An Nvidia GPU device can be passed to a Kata Containers container using GPU passthrough (Nvidia GPU pass-through mode) as well as GPU mediated passthrough (Nvidia vGPU mode).
Nvidia GPU pass-through mode, an entire physical GPU is directly assigned to one VM, bypassing the Nvidia Virtual GPU Manager. In this mode of operation, the GPU is accessed exclusively by the Nvidia driver running in the VM to which it is assigned. The GPU is not shared among VMs.
Nvidia Virtual GPU (vGPU) enables multiple virtual machines (VMs) to have simultaneous, direct access to a single physical GPU, using the same Nvidia graphics drivers that are deployed on non-virtualized operating systems. By doing this, Nvidia vGPU provides VMs with unparalleled graphics performance, compute performance, and application compatibility, together with the cost-effectiveness and scalability brought about by sharing a GPU among multiple workloads.
| Technology | Description | Behaviour | Detail |
|---|---|---|---|
| Nvidia GPU pass-through mode | GPU passthrough | Physical GPU assigned to a single VM | Direct GPU assignment to VM without limitation |
| Nvidia vGPU mode | GPU sharing | Physical GPU shared by multiple VMs | Mediated passthrough |
Nvidia GPUs Recommended for Virtualization:
- Nvidia Tesla (T4, M10, P6, V100 or newer)
- Nvidia Quadro RTX 6000/8000
Some hardware requires a larger PCI BARs window, for example, Nvidia Tesla P100, K40m
$ lspci -s 04:00.0 -vv | grep Region
Region 0: Memory at c6000000 (32-bit, non-prefetchable) [size=16M]
Region 1: Memory at 383800000000 (64-bit, prefetchable) [size=16G] #above 4G
Region 3: Memory at 383c00000000 (64-bit, prefetchable) [size=32M]
For large BARs devices, MMIO mapping above 4G address space should be enabled
in the PCI configuration of the BIOS.
Some hardware vendors use different name in BIOS, such as:
- Above 4G Decoding
- Memory Hole for PCI MMIO
- Memory Mapped I/O above 4GB
The following steps outline the workflow for using an Nvidia GPU with Kata.
The following configurations need to be enabled on your host kernel:
CONFIG_VFIOCONFIG_VFIO_IOMMU_TYPE1CONFIG_VFIO_MDEVCONFIG_VFIO_MDEV_DEVICECONFIG_VFIO_PCI
Your host kernel needs to be booted with intel_iommu=on on the kernel command line.
To use non-large BARs devices (for example, Nvidia Tesla T4), you need Kata version 1.3.0 or above.
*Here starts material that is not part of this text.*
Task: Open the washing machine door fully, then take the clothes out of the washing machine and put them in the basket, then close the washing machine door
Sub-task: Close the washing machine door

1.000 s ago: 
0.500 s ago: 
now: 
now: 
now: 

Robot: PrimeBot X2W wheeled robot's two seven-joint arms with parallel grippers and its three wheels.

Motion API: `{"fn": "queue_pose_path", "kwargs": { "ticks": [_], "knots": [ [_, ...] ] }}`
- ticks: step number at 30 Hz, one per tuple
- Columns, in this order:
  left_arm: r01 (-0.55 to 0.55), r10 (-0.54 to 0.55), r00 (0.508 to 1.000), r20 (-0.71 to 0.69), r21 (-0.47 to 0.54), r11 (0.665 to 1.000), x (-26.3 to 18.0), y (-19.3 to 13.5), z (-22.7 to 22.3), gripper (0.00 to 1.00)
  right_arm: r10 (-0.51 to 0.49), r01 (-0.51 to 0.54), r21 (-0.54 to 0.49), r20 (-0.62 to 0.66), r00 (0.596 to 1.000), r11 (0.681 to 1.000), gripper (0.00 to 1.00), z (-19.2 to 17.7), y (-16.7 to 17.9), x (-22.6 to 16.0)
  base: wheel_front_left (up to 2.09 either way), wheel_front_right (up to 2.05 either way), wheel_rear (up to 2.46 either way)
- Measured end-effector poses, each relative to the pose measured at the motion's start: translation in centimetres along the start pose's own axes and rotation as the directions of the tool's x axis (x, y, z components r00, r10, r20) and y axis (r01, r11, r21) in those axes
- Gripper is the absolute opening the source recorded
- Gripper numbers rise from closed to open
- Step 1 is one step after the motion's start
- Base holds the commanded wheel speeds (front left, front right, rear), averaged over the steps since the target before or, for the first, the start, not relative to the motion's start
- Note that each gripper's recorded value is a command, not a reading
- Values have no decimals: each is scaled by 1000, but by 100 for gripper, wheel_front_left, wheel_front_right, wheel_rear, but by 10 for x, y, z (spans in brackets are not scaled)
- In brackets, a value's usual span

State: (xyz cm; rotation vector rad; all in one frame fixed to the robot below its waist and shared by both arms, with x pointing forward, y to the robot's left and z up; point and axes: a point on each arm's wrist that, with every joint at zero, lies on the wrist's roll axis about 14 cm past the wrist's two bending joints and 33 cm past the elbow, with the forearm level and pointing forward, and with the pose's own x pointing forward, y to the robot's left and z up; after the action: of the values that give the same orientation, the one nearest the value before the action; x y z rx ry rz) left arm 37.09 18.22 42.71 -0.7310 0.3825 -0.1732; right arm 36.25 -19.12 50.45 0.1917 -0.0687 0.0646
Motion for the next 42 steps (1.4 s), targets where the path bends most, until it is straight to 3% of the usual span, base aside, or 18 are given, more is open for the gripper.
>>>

Follow the Kata Containers setup instructions to install the latest version of Kata.
The following configuration in the Kata configuration.toml file as shown below can work:
machine_type = "pc"
hotplug_vfio_on_root_bus = true
To use large BARs devices (for example, Nvidia Tesla P100), you need Kata version 1.11.0 or above.
The following configuration in the Kata configuration.toml file as shown below can work:
Hotplug for PCI devices by shpchp (Linux's SHPC PCI Hotplug driver):
machine_type = "q35"
hotplug_vfio_on_root_bus = false
Hotplug for PCIe devices by pciehp (Linux's PCIe Hotplug driver):
machine_type = "q35"
hotplug_vfio_on_root_bus = true
pcie_root_port = 1
The default guest kernel installed with Kata Containers does not provide GPU support. To use an Nvidia GPU with Kata Containers, you need to build a kernel with the necessary GPU support.
The following kernel config options need to be enabled:
# Support PCI/PCIe device hotplug (Required for large BARs device)
CONFIG_HOTPLUG_PCI_PCIE=y
CONFIG_HOTPLUG_PCI_SHPC=y
# Support for loading modules (Required for load Nvidia drivers)
CONFIG_MODULES=y
CONFIG_MODULE_UNLOAD=y
# Enable the MMIO access method for PCIe devices (Required for large BARs device)
CONFIG_PCI_MMCONFIG=y
The following kernel config options need to be disabled:
# Disable Open Source Nvidia driver nouveau
# It conflicts with Nvidia official driver
CONFIG_DRM_NOUVEAU=n
Note:
CONFIG_DRM_NOUVEAUis normally disabled by default. It is worth checking that it is not enabled in your kernel configuration to prevent any conflicts.
Build the Kata Containers kernel with the previous config options, using the instructions described in Building Kata Containers kernel. For further details on building and installing guest kernels, see the developer guide.
There is an easy way to build a guest kernel that supports Nvidia GPU:
## Build guest kernel with https://github.com/kata-containers/packaging/tree/master/kernel
# Prepare (download guest kernel source, generate .config)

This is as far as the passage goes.